The goal is to increase capacity to $2 million dollars a week, said Pearce.

She warned residents about accepting calls purporting to be from ERAP, and emphasized that Alameda County Housing does not call asking for personal data or social security numbers. The county uses a two-part verification system to safeguard against fraudulent applications and vet applications against the county’s property ownership database.


ERAP in Fremont & Oakland

Fremont’s ERAP program for constituents runs through the Fremont Family Resource Center and uses a community-based approach to connect with its very diverse community, where upwards of 40% of households are non-English speaking.

In collaboration with four community partners, including the Afghan Coalition, Fremont connects with people by texting, office hours at the local library, and providing language assistance in up to 8 additional languages including Hindi and Punjabi. Nearly 500 applications have been processed and almost $7.1 million dollars disbursed at roughly  $13 thousand per application.

Fremont prioritizes applicants at 80% AMI but its portal is only for tenants, not landlords,  said Paula Manczuk-Hannay of the City of Fremont.

Fremont works closely with the county to coordinate messaging and directs queries to links to other county & state websites as appropriate. Users can access a portal and phone numbers through https://fremont.gov/keepfremonthoused, for live help from the resource center and language assistance to process applications.

Oakland, a proud sanctuary city, will not ask for documentation of  immigration status when processing ERAP applications, stated Cookie Robles Wong from the City of Oakland.
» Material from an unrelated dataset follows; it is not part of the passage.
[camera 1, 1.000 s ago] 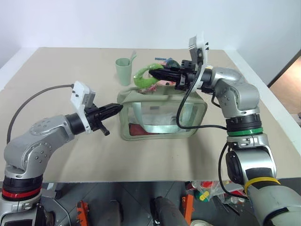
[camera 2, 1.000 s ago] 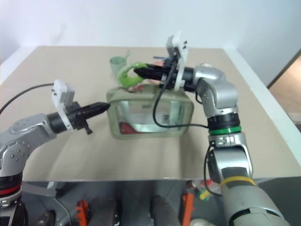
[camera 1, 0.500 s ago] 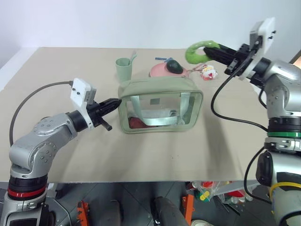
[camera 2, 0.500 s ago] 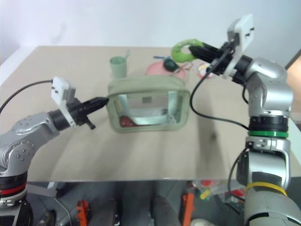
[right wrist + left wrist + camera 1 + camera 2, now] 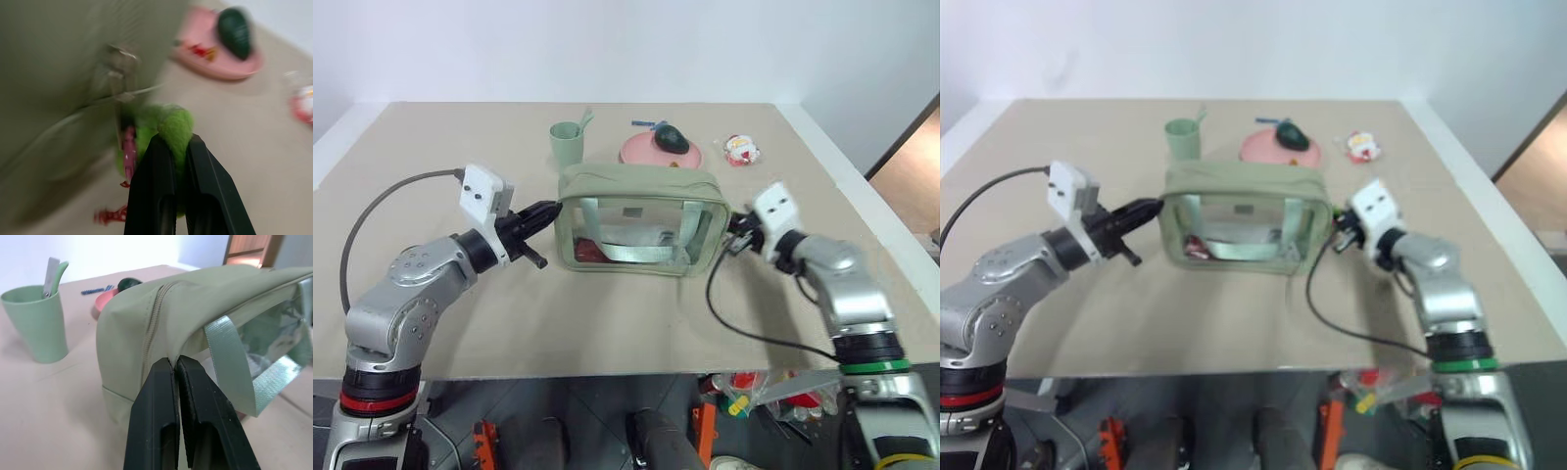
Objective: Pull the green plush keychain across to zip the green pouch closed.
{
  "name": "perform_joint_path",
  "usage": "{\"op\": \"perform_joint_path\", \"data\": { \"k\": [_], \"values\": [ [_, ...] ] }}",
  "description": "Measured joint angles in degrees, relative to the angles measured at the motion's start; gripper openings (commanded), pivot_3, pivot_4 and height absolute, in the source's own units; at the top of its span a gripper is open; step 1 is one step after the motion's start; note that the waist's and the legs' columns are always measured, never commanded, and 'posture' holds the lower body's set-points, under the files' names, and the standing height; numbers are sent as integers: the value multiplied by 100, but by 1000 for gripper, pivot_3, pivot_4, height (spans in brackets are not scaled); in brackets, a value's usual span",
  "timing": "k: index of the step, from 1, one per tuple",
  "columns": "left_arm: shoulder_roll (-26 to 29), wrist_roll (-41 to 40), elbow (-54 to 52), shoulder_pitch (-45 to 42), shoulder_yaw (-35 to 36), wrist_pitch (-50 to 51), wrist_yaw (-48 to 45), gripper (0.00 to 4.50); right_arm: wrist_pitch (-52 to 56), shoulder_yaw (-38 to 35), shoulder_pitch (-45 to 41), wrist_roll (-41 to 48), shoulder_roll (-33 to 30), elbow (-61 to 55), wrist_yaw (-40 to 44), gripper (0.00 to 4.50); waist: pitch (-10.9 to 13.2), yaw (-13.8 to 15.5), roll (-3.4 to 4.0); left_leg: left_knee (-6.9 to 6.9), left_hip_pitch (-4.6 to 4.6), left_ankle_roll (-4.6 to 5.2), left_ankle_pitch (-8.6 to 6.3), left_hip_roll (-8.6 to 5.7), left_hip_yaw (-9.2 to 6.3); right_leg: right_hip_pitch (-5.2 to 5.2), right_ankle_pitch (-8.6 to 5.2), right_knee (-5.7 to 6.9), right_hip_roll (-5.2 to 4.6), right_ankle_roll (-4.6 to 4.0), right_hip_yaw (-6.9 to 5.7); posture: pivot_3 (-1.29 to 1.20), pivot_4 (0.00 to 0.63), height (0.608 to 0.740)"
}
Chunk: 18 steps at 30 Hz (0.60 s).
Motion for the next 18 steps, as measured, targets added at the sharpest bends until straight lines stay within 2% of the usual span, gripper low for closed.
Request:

Community partners like the Glad Tidings Church, have helped with outreach added volunteer Marilyn Thurman, getting the word out by distributing flyers through neighborhoods, stores, e-blasts, Bible studies, and covid testing corps.

The Oakland program only prioritizes households at 30% AMI and below due to high demand from households in that range. To date Oakland has approved 852 applications; residents in Zip codes 94601 and 94621 have received highest level of assistance as they were most impacted by COVID-19, said Wong. Oakland has approved nearly 74% of a little over $7.5 million received in ERAP1 funds; households received an average of $9000 in assistance for utilities, rent arrears and prospective rent. Due to a surge in volume, the program has stopped accepting applications as of May 17, 2021, and tenants (30%+ AMI) are being directed to California’s Rent Relief Program in the interim. The portal will reopen in the fall with an additional $19.00 million from Federal funds and $10 million from the state.
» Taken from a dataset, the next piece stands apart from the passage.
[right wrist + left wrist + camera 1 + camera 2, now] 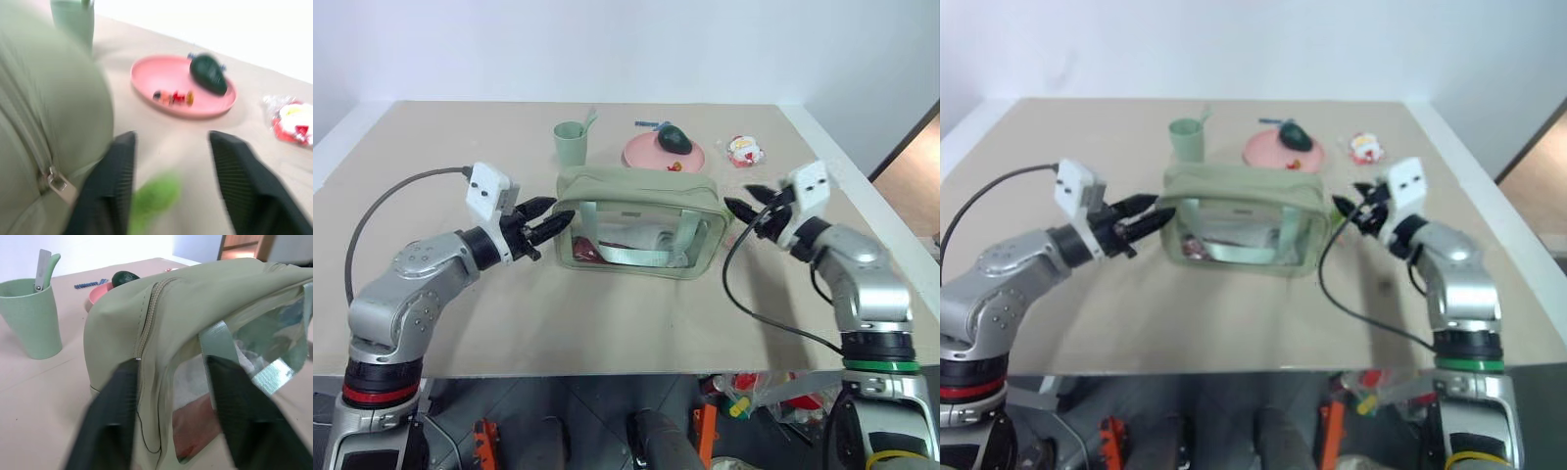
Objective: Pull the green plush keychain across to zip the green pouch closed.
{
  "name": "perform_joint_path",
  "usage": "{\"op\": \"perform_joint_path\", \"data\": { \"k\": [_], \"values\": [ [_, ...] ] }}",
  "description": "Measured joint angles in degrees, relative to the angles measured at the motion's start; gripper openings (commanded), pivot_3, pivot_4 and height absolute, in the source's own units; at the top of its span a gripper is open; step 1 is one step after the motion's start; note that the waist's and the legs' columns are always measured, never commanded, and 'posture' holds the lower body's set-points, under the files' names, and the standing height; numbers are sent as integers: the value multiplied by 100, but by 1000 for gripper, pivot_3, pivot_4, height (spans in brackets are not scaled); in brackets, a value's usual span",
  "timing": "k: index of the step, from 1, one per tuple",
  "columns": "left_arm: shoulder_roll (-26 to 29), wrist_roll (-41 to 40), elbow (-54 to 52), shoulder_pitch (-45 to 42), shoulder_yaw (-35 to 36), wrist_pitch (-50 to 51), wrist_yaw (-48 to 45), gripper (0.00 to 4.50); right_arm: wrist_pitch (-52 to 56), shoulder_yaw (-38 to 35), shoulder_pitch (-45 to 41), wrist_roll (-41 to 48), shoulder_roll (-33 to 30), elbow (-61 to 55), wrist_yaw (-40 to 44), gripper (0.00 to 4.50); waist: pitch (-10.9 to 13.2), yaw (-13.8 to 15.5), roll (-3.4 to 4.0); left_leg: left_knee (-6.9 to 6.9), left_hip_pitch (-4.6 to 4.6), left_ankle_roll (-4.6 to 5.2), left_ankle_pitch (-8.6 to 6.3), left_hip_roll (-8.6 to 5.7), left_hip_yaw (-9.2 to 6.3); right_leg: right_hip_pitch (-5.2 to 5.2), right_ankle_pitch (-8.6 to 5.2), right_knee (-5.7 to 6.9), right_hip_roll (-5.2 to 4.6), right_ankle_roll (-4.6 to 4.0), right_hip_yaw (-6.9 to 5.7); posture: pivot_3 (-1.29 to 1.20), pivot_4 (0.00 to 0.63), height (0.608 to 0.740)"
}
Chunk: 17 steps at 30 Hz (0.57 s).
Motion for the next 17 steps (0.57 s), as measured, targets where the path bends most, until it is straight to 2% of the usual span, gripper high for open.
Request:
{"op": "perform_joint_path", "data": {
  "k": [3, 8, 11, 13, 17],
  "values": [
    [246, -225, 45, -124, 226, 69, -242, 4408, 227, -338, 31, 512, -259, -397, 326, 4470, 0, -6, 0, -4, 3, 1, -1, 1, -1, 1, -3, 0, 1, -2, -2, 0, 150, 740],
    [625, -719, 170, -171, 551, 255, -717, 4466, 621, -632, 291, 1150, -459, -882, 590, 4497, 0, -6, 0, -2, 3, 2, -1, 2, -1, 1, -4, 0, 1, -4, -2, 0, 150, 740],
    [1111, -883, 144, 135, 785, 289, -1167, 4466, 1050, -831, 781, 1715, -724, -1321, 911, 4497, 0, -8, 1, -5, 3, 2, -2, 1, 2, -1, -10, 0, -1, -6, -1, 0, 150, 740],
    [1266, -796, 116, 413, 891, 203, -1260, 4466, 1275, -953, 1012, 1953, -891, -1603, 993, 4497, 0, -9, 2, -6, 4, 5, -4, 2, 2, 0, -15, 0, -3, -8, -3, 0, 150, 740],
    [1150, -221, -65, 1086, 778, -278, -1089, 4466, 1560, -1015, 1460, 2205, -908, -2259, 772, 4497, 0, 1, 1, -4, 6, 5, -3, 3, 0, 1, -26, 0, -4, -30, -5, 0, 150, 740]
  ]
}}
Eviction Moratoriums in Alameda

Though an eviction moratorium is in place, CentroLegal documented a 70% increase in complaints from tenants experiencing harassment, retaliation and legal lockouts in the county because they are behind on rent .
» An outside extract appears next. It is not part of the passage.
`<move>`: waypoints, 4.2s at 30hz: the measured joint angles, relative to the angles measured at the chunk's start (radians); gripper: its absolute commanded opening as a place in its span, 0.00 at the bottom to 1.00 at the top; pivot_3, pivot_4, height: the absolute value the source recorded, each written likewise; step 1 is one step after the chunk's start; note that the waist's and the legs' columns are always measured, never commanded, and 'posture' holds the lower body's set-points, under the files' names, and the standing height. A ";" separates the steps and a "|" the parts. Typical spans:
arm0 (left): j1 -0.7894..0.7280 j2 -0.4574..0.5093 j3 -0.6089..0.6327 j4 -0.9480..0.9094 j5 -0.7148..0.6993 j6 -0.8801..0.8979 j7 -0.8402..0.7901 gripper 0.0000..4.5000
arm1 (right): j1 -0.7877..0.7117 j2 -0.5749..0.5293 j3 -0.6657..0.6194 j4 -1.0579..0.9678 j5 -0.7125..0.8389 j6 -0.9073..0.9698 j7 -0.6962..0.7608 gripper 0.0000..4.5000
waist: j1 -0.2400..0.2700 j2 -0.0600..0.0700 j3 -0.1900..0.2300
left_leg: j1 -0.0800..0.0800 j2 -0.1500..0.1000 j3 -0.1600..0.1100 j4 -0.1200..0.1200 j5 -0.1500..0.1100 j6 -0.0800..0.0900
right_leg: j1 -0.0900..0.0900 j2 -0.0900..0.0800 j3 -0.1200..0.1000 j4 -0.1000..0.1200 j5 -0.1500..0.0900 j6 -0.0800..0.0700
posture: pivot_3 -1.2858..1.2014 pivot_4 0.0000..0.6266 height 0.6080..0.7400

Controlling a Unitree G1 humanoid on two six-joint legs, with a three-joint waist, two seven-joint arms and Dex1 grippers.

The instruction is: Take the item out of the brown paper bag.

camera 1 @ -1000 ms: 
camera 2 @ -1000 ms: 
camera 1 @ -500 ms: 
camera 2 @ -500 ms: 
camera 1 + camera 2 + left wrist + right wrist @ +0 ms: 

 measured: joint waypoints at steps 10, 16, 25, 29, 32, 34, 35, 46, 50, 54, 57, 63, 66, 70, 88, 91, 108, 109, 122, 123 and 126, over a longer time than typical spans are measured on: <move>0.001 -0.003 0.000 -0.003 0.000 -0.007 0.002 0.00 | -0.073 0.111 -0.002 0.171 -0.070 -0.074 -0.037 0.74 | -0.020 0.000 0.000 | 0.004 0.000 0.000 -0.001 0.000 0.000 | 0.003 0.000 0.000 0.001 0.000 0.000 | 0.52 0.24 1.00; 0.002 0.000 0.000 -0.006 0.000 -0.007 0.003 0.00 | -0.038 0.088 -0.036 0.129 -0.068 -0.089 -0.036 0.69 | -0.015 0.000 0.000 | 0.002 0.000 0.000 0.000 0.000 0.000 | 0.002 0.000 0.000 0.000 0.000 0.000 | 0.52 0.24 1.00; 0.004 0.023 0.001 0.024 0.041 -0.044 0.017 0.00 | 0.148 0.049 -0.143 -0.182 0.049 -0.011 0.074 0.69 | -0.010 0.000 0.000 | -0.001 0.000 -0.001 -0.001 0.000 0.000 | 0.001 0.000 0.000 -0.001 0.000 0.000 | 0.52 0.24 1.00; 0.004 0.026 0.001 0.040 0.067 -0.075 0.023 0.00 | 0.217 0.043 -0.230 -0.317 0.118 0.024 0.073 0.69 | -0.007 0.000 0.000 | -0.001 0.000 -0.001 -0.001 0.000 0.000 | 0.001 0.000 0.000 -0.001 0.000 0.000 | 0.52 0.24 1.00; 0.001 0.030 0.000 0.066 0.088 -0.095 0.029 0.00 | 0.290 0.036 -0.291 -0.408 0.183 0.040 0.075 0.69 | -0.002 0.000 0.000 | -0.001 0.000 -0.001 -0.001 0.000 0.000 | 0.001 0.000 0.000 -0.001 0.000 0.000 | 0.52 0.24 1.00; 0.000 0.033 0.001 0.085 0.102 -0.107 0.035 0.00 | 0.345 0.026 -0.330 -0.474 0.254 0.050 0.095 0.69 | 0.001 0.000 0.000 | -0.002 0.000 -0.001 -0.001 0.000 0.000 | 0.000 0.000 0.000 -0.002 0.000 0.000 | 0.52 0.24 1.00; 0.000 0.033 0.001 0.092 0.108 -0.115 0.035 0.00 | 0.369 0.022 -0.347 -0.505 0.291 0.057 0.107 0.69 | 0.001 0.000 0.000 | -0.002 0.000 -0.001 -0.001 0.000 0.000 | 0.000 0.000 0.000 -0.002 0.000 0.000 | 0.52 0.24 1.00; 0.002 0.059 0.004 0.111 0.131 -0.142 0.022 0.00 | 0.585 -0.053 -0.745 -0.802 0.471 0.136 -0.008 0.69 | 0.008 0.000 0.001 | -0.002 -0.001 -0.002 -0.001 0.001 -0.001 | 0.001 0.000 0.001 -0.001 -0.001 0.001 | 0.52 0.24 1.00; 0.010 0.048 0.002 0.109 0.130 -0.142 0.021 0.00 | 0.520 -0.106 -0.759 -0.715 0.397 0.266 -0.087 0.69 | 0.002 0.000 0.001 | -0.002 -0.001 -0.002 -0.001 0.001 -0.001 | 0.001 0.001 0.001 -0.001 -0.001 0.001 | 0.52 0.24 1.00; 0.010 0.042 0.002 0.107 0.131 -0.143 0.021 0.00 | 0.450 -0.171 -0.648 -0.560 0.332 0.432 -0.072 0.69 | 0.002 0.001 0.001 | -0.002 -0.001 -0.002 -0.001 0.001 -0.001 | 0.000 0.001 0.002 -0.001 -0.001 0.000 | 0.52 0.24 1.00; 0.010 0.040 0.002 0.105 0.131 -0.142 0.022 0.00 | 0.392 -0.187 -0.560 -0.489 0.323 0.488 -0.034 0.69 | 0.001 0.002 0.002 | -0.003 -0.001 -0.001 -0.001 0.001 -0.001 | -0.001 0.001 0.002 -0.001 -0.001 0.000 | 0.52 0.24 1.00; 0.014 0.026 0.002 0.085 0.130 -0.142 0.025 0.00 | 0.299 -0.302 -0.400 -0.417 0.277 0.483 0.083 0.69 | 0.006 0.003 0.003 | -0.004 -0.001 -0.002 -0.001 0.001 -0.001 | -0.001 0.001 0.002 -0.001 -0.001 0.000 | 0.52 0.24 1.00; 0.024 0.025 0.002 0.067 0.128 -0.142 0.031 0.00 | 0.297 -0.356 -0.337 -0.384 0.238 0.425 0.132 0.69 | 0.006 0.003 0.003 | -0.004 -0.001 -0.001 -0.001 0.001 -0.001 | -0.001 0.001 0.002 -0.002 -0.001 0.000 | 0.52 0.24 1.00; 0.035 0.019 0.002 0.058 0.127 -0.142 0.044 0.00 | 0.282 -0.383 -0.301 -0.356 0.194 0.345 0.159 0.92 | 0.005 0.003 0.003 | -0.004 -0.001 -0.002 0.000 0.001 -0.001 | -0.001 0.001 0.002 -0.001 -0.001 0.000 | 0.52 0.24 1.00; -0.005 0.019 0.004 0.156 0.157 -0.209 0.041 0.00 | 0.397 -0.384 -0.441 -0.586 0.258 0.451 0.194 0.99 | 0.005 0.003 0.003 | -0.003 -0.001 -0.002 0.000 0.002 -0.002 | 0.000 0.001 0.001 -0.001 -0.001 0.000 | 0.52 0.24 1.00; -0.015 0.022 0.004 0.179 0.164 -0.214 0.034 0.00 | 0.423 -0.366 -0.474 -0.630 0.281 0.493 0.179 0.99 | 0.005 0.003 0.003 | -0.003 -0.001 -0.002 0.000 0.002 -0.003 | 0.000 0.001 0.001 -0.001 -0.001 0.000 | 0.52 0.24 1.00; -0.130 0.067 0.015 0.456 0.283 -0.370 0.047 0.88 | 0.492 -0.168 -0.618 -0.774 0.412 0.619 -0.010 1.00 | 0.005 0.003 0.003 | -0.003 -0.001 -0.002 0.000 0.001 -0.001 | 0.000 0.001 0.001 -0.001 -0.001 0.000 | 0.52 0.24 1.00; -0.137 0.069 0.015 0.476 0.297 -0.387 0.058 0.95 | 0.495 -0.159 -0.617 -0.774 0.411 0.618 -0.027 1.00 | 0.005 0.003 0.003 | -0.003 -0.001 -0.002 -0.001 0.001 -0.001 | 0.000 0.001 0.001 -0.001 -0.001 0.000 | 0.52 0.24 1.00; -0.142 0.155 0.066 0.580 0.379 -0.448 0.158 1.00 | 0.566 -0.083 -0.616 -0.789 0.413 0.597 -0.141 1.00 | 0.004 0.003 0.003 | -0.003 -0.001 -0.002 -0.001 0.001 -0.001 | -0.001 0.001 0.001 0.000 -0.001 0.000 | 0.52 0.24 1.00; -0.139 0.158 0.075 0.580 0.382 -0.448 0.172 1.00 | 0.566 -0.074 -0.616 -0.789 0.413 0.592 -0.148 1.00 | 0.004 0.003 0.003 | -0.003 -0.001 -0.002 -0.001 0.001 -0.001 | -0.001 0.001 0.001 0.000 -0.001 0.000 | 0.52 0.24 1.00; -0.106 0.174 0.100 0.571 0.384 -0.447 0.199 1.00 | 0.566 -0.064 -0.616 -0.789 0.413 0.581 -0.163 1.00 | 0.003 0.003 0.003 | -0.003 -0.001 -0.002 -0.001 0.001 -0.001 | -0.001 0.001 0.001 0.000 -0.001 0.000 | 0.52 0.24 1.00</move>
However, Alameda County has one of the strongest moratoriums on eviction in the Bay Area and one of lowest eviction rates  in the region. Advocates offered reassurances that  the county will protect people from COVID impacts and inability to pay rent for the foreseeable future. The moratorium will stay in place for 60 days after the end of current health emergency is declared over by a public health officer – which differs from confirmed state and federal dates. The county is working to implement a state eviction moratorium which disallows unlawful actions from going forward once an ERAP application is already in the system, even if eviction moratorium has expired.

Alameda is bolstering its rent relief program by rapidly expanding its network of community organizations to work on outreach and help people with applications and information.

But advocates called for patience. “Together we can go really far,” said Cookie Robles Wong, but she cautioned, “We are in a pandemic. We are in a new program, and we are learning as we are building it to tweak it as we go along.”